Ratings22
Average rating3.5
*** Richard Lloyd Parry is the Winner of the 2018 Rathbones Folio Prize *** In the summer of 2000, Jane Steare received the phone call every mother dreads. Her daughter Lucie Blackman - tall, blonde, and twenty-one years old - had stepped into the vastness of a Tokyo summer and disappeared forever. That winter, her dismembered remains were found buried in a desolate seaside cave. Her disappearance was mystifying. Had Lucie been abducted by a religious cult? Who was the mysterious man she had gone to meet? What did her work, as a 'hostess' in the notorious Roppongi district of Tokyo, really involve? And could Lucie's fate be linked to the disappearance of another girl some ten years earlier? Over the course of a decade, Richard Lloyd Parry has travelled to four continents to interview those caught up in the story and been given unprecedented access to Lucie's bitterly divided family to reveal the astonishing truth about Lucie and her fate.
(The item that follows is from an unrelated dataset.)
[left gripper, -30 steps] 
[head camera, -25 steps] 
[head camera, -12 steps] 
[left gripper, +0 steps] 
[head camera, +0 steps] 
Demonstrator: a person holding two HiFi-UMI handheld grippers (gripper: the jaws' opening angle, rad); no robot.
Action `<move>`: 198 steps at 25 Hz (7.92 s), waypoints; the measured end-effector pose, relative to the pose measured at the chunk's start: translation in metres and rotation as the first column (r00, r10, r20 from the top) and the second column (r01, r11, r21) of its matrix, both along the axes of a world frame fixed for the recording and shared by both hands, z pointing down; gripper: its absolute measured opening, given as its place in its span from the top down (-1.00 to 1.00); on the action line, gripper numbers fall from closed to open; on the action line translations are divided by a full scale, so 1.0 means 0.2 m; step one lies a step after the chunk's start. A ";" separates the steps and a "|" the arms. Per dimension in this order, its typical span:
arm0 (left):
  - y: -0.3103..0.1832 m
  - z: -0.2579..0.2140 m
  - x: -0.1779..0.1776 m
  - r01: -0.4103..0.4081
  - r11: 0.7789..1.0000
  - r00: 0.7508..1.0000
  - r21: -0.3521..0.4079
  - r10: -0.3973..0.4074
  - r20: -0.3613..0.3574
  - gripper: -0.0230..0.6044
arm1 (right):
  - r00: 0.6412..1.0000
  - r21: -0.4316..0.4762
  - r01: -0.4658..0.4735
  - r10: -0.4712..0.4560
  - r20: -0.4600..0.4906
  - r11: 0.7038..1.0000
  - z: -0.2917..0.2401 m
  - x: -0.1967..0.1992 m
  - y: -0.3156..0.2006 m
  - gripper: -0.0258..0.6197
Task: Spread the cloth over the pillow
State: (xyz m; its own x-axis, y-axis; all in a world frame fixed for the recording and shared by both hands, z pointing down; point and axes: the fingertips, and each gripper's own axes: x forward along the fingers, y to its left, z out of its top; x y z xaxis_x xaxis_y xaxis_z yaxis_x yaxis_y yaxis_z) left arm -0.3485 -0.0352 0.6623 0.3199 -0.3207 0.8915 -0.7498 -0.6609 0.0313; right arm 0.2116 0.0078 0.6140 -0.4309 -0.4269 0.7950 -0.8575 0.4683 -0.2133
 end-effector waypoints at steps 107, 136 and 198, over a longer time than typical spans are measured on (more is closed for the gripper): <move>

Reviews with the most likes.
Fascinating and heartbreaking. (Though content warnings: for sexual assault, particularly by use of GHB/Rohypnol; murder/abduction - the descriptions aren't graphic overall but it's a big part of the story, unfortunately, so be advised.) The author is a longtime foreign correspondent for the British press, and seems to do a good job telling the story without turning it into “look at those strange foreigners” gawking or exploitation.
A true crime story of a British girl who disappeared in Japan. At once the story of an average girl, a police procedural, a divorced famil and an alien culture. Too long at almost 450 pages.
I liked this book! I feel like I learned a lot about Japan including the complicated racial tensions between Japanese and Korean folks, the historical context for the police and their behavior in Japan, and his teasing in general. I liked it but didn't LOVE it - def didn't feel like I wasted my time but also didn't find myself wanting to run back to this book to figure out what comes next. Not for the faint of heart!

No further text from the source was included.